Print every entry exactly as written and exclude all images.

* _Records from a data source_
──────────────────────────────

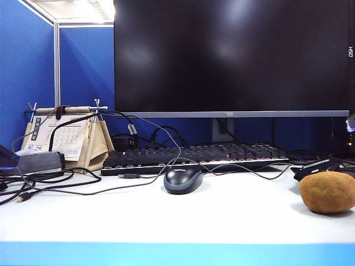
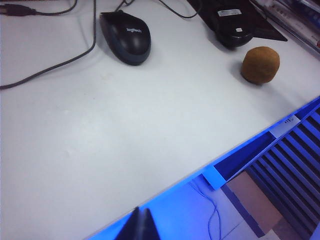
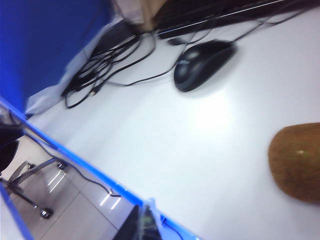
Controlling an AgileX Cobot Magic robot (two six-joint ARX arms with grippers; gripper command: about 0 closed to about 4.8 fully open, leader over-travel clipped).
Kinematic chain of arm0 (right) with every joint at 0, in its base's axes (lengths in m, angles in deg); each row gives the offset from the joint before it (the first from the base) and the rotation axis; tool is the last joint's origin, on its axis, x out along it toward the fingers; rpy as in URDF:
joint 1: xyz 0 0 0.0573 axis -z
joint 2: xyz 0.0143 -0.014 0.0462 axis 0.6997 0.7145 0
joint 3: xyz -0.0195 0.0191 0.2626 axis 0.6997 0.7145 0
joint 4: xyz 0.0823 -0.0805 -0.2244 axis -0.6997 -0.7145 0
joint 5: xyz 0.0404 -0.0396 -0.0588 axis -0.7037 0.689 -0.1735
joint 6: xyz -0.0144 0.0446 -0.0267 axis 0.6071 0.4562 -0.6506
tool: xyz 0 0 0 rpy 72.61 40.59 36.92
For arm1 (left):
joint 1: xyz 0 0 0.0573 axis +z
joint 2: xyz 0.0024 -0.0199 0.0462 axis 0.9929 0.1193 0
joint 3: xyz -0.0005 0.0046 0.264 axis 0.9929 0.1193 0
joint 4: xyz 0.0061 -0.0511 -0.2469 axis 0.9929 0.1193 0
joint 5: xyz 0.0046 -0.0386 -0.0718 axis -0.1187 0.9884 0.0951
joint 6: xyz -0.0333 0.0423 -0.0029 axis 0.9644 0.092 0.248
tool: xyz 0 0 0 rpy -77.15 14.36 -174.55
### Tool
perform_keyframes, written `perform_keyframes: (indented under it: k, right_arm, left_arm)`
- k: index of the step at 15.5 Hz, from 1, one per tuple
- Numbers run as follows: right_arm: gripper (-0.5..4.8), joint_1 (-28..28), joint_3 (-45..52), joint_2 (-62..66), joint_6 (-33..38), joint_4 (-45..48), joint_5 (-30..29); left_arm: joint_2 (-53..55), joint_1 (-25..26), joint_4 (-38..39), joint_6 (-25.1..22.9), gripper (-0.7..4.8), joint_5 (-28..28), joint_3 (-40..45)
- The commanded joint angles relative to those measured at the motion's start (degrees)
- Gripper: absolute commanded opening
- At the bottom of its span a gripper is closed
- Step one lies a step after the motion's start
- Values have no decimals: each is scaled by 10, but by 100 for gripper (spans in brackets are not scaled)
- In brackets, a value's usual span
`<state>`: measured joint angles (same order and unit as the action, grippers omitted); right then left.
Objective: Pick up the kiwi and place it near the upside-down mouse.
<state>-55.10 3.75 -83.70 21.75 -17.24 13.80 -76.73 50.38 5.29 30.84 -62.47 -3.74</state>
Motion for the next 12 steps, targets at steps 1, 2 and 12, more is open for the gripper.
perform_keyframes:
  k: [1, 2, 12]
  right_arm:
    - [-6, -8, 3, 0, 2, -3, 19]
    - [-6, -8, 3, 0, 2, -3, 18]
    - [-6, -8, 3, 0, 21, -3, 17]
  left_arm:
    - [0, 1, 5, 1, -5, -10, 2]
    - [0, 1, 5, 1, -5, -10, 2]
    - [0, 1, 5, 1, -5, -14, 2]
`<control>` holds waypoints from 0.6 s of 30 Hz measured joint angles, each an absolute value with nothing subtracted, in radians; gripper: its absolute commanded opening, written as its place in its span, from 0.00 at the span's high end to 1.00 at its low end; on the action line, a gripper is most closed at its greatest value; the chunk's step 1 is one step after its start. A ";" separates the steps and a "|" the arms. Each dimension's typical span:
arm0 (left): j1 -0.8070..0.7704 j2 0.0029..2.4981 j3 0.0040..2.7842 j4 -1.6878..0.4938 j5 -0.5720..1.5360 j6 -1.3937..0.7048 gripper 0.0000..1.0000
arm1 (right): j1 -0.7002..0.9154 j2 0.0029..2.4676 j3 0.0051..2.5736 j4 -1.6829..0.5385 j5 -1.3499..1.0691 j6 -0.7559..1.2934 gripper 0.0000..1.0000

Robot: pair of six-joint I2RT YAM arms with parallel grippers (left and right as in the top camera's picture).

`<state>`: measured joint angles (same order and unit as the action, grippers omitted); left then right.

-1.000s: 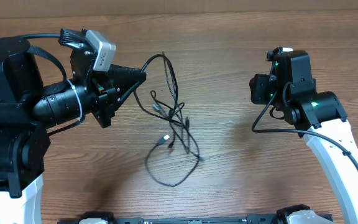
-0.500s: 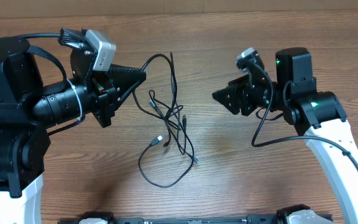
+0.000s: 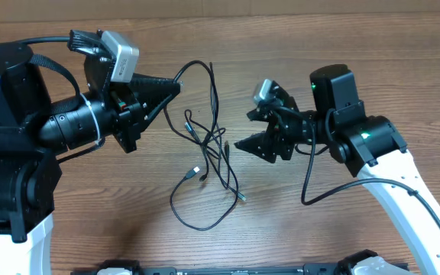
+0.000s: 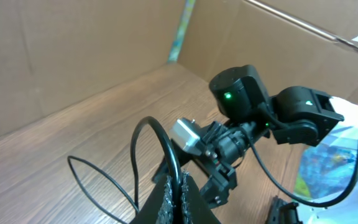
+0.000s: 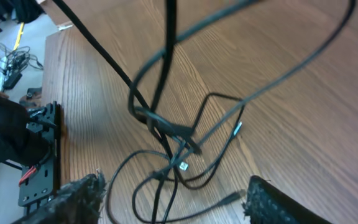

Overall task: Untangle cables
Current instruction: 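Move the right gripper left toward the cables hanging from the left gripper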

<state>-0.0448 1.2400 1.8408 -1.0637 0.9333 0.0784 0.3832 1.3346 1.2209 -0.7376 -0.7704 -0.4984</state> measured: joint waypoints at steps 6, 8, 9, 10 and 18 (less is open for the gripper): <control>-0.045 1.254 1.841 -1.053 0.979 0.073 0.95 | 0.439 1.335 1.221 -0.702 -0.783 -0.510 0.27; -0.045 1.262 1.841 -1.048 0.991 0.060 0.96 | 0.460 1.335 1.221 -0.688 -0.787 -0.504 0.27; -0.045 1.267 1.841 -1.046 0.999 0.054 0.96 | 0.468 1.335 1.221 -0.673 -0.788 -0.496 0.27; -0.045 1.273 1.841 -1.044 1.011 0.051 0.96 | 0.476 1.335 1.221 -0.657 -0.789 -0.484 0.29; -0.045 1.293 1.841 -1.028 1.105 0.032 0.96 | 0.485 1.335 1.221 -0.585 -0.775 -0.388 0.32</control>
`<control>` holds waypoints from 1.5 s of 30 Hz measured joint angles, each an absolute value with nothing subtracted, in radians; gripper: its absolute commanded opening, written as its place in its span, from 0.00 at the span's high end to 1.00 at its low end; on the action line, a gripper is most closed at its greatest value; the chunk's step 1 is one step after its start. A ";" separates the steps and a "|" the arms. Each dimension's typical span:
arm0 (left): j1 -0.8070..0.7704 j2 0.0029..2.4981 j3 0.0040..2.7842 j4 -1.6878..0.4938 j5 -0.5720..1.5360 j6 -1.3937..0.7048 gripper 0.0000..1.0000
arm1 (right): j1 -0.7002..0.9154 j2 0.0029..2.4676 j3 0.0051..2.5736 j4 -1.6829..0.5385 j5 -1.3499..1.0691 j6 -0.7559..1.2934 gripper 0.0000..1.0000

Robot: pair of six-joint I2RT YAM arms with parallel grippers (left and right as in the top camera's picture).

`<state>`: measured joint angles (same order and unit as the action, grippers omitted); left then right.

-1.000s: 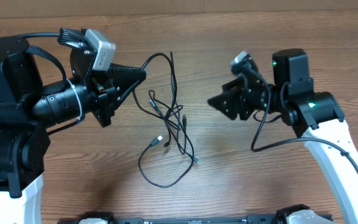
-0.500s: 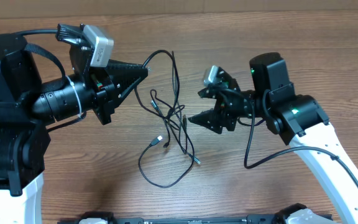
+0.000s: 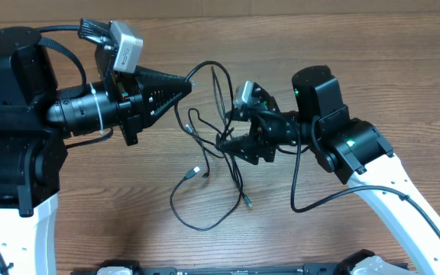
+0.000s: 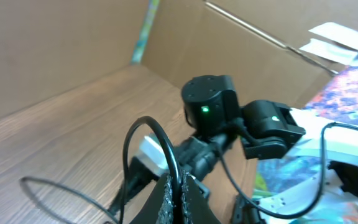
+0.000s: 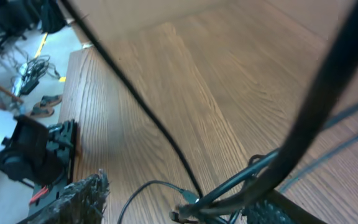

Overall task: Untangle cables
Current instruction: 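Move the right gripper left toward the cables hanging from the left gripper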

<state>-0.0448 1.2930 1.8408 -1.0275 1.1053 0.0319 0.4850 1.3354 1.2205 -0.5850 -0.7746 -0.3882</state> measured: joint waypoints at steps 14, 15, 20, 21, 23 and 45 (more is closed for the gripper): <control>-0.045 1.293 1.841 -1.024 1.174 0.028 0.96 | 0.485 1.474 1.221 -0.573 -0.728 -0.311 0.43; -0.045 1.293 1.841 -1.025 1.175 0.028 0.96 | 0.485 1.486 1.221 -0.573 -0.727 -0.307 0.45; -0.045 1.293 1.841 -1.024 1.175 0.028 0.96 | 0.485 1.516 1.217 -0.576 -0.720 -0.292 0.52; -0.045 1.293 1.841 -1.024 1.175 0.028 0.96 | 0.485 1.516 1.217 -0.576 -0.719 -0.291 0.57; -0.045 1.293 1.841 -1.024 1.175 0.028 0.96 | 0.485 1.516 1.217 -0.575 -0.717 -0.283 0.65; -0.045 1.295 1.841 -1.026 1.173 0.028 0.75 | 0.485 1.516 1.217 -0.567 -0.760 -0.249 0.96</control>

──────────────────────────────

* _TASK SOLUTION_
Controlling an AgileX Cobot Magic robot (two six-joint ARX arms with grippers; gripper command: about 0 closed to about 4.8 fully open, leader over-travel clipped).
Kinematic chain of arm0 (right) with every joint at 0, in its base's axes (lengths in m, angles in deg); each row gives the offset from the joint before it (the first from the base) and the rotation axis; tool is the last joint's origin, on its axis, x out along it toward the fingers; rpy as in URDF:
joint 1: xyz 0 0 0.0573 axis -z
joint 2: xyz 0.0143 -0.014 0.0462 axis 0.6997 0.7145 0
joint 3: xyz -0.0195 0.0191 0.2626 axis 0.6997 0.7145 0
joint 4: xyz 0.0823 -0.0805 -0.2244 axis -0.6997 -0.7145 0
joint 5: xyz 0.0404 -0.0396 -0.0588 axis -0.7037 0.689 -0.1735
joint 6: xyz -0.0144 0.0446 -0.0267 axis 0.6071 0.4562 -0.6506
tool: xyz 0 0 0 rpy 72.61 40.59 36.92
For arm1 (left):
joint 1: xyz 0 0 0.0573 axis +z
joint 2: xyz 0.0024 -0.0199 0.0462 axis 0.9929 0.1193 0
joint 3: xyz -0.0005 0.0046 0.264 axis 0.9929 0.1193 0
joint 4: xyz 0.0061 -0.0511 -0.2469 axis 0.9929 0.1193 0
joint 5: xyz 0.0046 -0.0386 -0.0718 axis -0.1187 0.9884 0.0951
joint 6: xyz -0.0333 0.0423 -0.0029 axis 0.9644 0.092 0.248
tool: xyz 0 0 0 rpy -77.15 14.36 -174.55
### Tool
perform_keyframes, written `perform_keyframes: (indented under it: k, right_arm, left_arm)`
- k: index of the step at 15.5 Hz, from 1, one per tuple
- Numbers run as follows: right_arm: gripper (-0.5..4.8), joint_1 (-28..28), joint_3 (-45..52), joint_2 (-62..66), joint_6 (-33..38), joint_4 (-45..48), joint_5 (-30..29); left_arm: joint_2 (-53..55), joint_1 (-25..26), joint_4 (-38..39), joint_6 (-25.1..22.9), gripper (-0.7..4.8), joint_5 (-28..28), joint_3 (-40..45)
- The commanded joint angles relative to those measured at the motion's start (degrees)
- Gripper: absolute commanded opening
- At the bottom of its span a gripper is closed
- Step one lies a step after the motion's start
- Values have no decimals: each is scaled by 10, but by 100 for gripper (spans in brackets are not scaled)
- In brackets, a value's usual span
`<state>`: measured joint angles (same order and unit as the action, grippers omitted); right then left.
Objective: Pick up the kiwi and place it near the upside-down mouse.
<state>-55.10 3.75 -83.70 21.75 -17.24 13.80 -76.73 50.38 5.29 30.84 -62.47 -3.74</state>
Motion for the next 12 steps, targets at steps 1, 2 and 12, more is open for the gripper.
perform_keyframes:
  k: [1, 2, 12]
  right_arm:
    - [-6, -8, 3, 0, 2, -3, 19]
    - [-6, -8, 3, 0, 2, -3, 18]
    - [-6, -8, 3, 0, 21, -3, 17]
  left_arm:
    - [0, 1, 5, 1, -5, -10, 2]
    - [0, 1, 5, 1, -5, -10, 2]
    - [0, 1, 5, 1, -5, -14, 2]
`<control>` holds waypoints from 0.6 s of 30 Hz measured joint angles, each an absolute value with nothing subtracted, in radians; gripper: its absolute commanded opening, written as its place in its span, from 0.00 at the span's high end to 1.00 at its low end; on the action line, a gripper is most closed at its greatest value; the chunk's step 1 is one step after its start. A ";" separates the steps and a "|" the arms. Each dimension's typical span:
arm0 (left): j1 -0.8070..0.7704 j2 0.0029..2.4981 j3 0.0040..2.7842 j4 -1.6878..0.4938 j5 -0.5720..1.5360 j6 -1.3937..0.7048 gripper 0.0000..1.0000
arm1 (right): j1 -0.7002..0.9154 j2 0.0029..2.4676 j3 0.0051..2.5736 j4 -1.6829..0.5385 j5 -1.3499..1.0691 j6 -0.7559..1.2934 gripper 0.0000..1.0000

Robot: pair of six-joint I2RT YAM arms with parallel grippers (left and right as in the top camera's picture).

`<state>`: measured joint angles (same order and unit as the action, grippers omitted); left then right.

-1.000s: 
-0.500s: 
+0.000s: 
+0.000s: 
+0.000s: 

Overall task: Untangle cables
Current instruction: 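Move the right gripper left toward the cables hanging from the left gripper
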
<state>-0.0448 1.2400 1.8408 -1.0637 0.9333 0.0784 0.3832 1.3346 1.2209 -0.7376 -0.7704 -0.4984</state> measured: joint waypoints at steps 6, 8, 9, 10 and 18 (less is open for the gripper): <control>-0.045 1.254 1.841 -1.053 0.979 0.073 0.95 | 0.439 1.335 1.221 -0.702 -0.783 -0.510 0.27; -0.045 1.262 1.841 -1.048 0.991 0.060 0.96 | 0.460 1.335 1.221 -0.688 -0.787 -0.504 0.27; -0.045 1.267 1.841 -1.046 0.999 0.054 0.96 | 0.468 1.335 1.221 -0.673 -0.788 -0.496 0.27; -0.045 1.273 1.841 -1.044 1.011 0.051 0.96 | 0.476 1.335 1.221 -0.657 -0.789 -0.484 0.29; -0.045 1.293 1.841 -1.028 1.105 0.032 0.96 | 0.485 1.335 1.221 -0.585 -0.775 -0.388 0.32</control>
`<control>` holds waypoints from 1.5 s of 30 Hz measured joint angles, each an absolute value with nothing subtracted, in radians; gripper: its absolute commanded opening, written as its place in its span, from 0.00 at the span's high end to 1.00 at its low end; on the action line, a gripper is most closed at its greatest value; the chunk's step 1 is one step after its start. A ";" separates the steps and a "|" the arms. Each dimension's typical span:
arm0 (left): j1 -0.8070..0.7704 j2 0.0029..2.4981 j3 0.0040..2.7842 j4 -1.6878..0.4938 j5 -0.5720..1.5360 j6 -1.3937..0.7048 gripper 0.0000..1.0000
arm1 (right): j1 -0.7002..0.9154 j2 0.0029..2.4676 j3 0.0051..2.5736 j4 -1.6829..0.5385 j5 -1.3499..1.0691 j6 -0.7559..1.2934 gripper 0.0000..1.0000

Robot: pair of six-joint I2RT YAM arms with parallel grippers (left and right as in the top camera's picture).

`<state>`: measured joint angles (same order and unit as the action, grippers omitted); left then right.

-1.000s: 
-0.500s: 
+0.000s: 
+0.000s: 
+0.000s: 

Overall task: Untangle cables
Current instruction: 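Move the right gripper left toward the cables hanging from the left gripper
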
<state>-0.0448 1.2930 1.8408 -1.0275 1.1053 0.0319 0.4850 1.3354 1.2205 -0.5850 -0.7746 -0.3882</state> measured: joint waypoints at steps 14, 15, 20, 21, 23 and 45 (more is closed for the gripper): <control>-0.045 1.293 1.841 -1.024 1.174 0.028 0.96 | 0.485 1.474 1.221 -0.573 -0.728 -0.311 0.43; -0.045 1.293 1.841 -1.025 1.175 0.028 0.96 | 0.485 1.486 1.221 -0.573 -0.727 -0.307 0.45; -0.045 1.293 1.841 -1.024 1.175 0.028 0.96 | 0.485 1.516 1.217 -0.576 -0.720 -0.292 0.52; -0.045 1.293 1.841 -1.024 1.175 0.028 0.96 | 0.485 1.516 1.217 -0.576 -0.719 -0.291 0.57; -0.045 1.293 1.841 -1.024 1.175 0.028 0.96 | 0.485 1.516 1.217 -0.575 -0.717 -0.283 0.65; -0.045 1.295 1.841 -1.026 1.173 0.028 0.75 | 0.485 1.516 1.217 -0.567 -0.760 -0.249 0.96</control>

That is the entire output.